TASK DESCRIPTION - Reproduce the listing below exactly, minus its pictures.

INFORMATION SUPPLIED -
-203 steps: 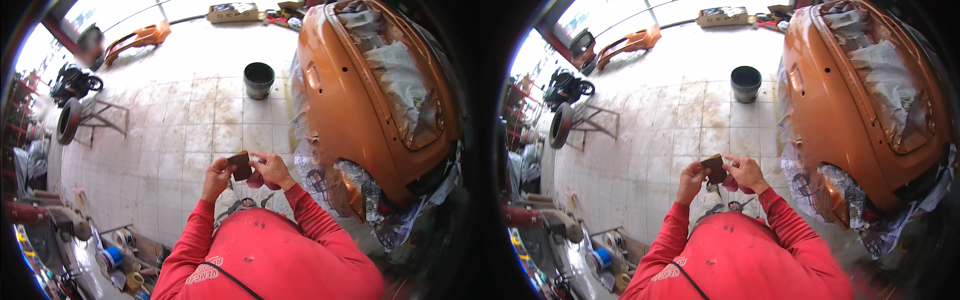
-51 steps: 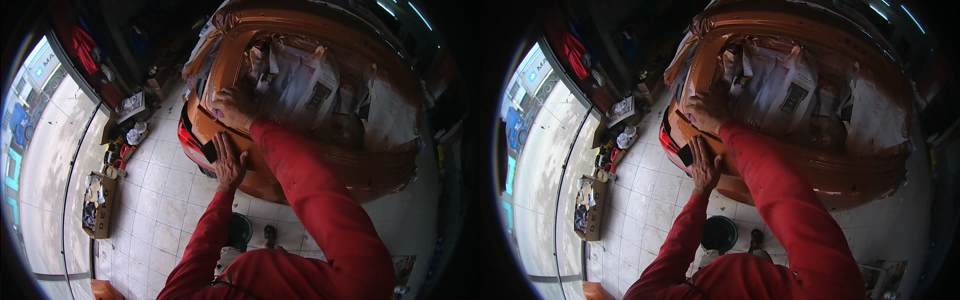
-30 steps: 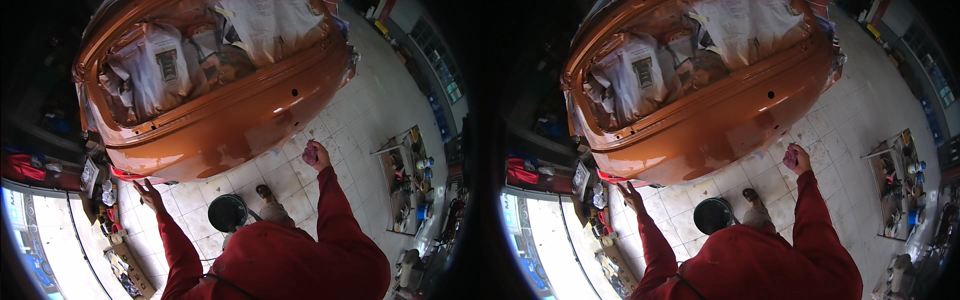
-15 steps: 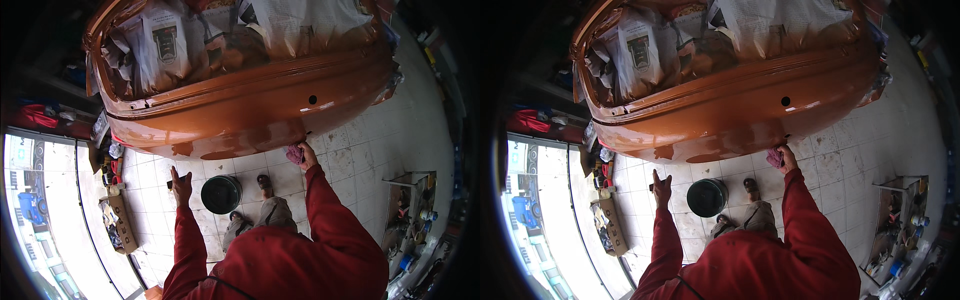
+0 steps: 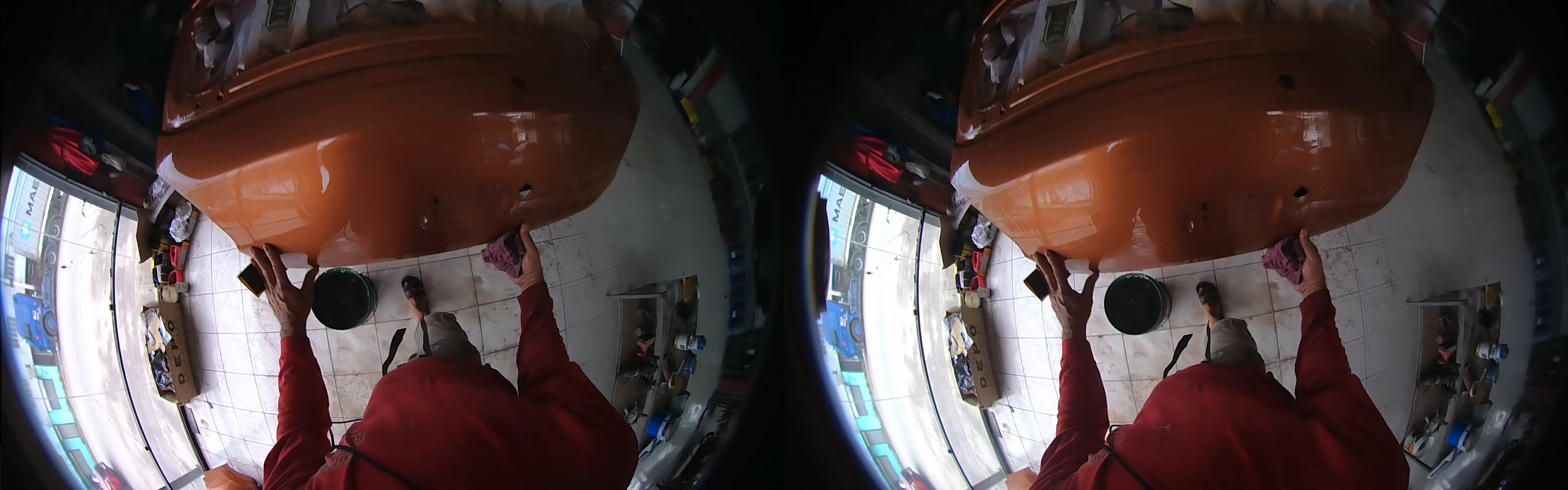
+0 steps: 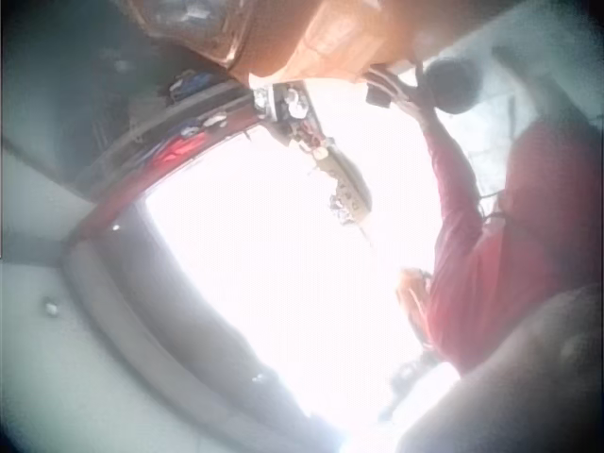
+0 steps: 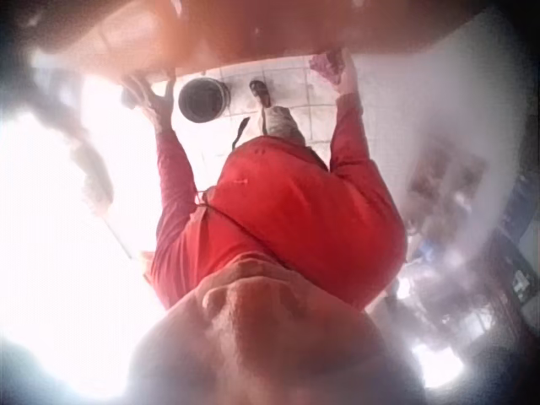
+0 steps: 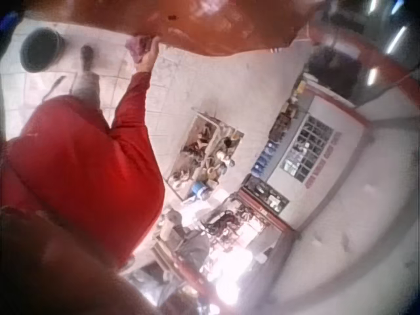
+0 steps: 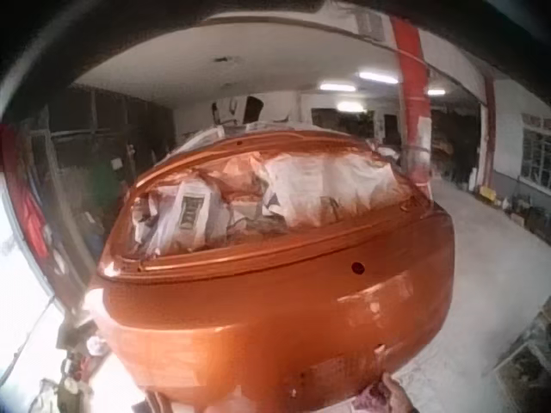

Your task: The person sands the surface of an orange car trunk lid with a sanding block and wipes it with a cloth. The person repeatedly dips the cloth into a bucket of water and wipes different areas of the trunk lid.

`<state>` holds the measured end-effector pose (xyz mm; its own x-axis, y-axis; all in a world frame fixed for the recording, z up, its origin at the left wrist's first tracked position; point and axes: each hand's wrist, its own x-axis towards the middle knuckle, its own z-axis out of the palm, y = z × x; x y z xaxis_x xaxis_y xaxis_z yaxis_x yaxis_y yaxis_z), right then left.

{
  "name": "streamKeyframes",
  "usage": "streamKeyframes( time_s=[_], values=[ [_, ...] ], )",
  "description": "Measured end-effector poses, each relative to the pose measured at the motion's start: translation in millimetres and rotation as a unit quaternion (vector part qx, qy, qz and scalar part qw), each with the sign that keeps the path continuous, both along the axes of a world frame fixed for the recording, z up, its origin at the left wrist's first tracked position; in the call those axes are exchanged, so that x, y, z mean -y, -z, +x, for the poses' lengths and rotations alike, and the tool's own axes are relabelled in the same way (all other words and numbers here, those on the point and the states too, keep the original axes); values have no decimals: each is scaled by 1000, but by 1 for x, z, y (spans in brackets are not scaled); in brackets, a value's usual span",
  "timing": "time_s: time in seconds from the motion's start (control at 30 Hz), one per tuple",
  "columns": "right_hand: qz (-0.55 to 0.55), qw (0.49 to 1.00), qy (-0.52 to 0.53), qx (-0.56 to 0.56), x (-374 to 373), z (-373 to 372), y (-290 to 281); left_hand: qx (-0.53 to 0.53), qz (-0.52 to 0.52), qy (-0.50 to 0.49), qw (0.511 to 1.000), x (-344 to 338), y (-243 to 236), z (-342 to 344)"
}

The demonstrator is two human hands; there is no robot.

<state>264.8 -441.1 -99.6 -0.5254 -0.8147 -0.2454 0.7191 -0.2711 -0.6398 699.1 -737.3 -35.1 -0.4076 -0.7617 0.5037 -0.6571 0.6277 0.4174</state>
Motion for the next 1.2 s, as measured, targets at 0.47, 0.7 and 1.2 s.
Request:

RESPONSE AREA -
-203 steps: 
-51 steps: 
-30 steps: 
-15 steps: 
+0 steps: 
+0 steps: 
+0 steps: 
+0 steps: 
+0 steps: 

Your task: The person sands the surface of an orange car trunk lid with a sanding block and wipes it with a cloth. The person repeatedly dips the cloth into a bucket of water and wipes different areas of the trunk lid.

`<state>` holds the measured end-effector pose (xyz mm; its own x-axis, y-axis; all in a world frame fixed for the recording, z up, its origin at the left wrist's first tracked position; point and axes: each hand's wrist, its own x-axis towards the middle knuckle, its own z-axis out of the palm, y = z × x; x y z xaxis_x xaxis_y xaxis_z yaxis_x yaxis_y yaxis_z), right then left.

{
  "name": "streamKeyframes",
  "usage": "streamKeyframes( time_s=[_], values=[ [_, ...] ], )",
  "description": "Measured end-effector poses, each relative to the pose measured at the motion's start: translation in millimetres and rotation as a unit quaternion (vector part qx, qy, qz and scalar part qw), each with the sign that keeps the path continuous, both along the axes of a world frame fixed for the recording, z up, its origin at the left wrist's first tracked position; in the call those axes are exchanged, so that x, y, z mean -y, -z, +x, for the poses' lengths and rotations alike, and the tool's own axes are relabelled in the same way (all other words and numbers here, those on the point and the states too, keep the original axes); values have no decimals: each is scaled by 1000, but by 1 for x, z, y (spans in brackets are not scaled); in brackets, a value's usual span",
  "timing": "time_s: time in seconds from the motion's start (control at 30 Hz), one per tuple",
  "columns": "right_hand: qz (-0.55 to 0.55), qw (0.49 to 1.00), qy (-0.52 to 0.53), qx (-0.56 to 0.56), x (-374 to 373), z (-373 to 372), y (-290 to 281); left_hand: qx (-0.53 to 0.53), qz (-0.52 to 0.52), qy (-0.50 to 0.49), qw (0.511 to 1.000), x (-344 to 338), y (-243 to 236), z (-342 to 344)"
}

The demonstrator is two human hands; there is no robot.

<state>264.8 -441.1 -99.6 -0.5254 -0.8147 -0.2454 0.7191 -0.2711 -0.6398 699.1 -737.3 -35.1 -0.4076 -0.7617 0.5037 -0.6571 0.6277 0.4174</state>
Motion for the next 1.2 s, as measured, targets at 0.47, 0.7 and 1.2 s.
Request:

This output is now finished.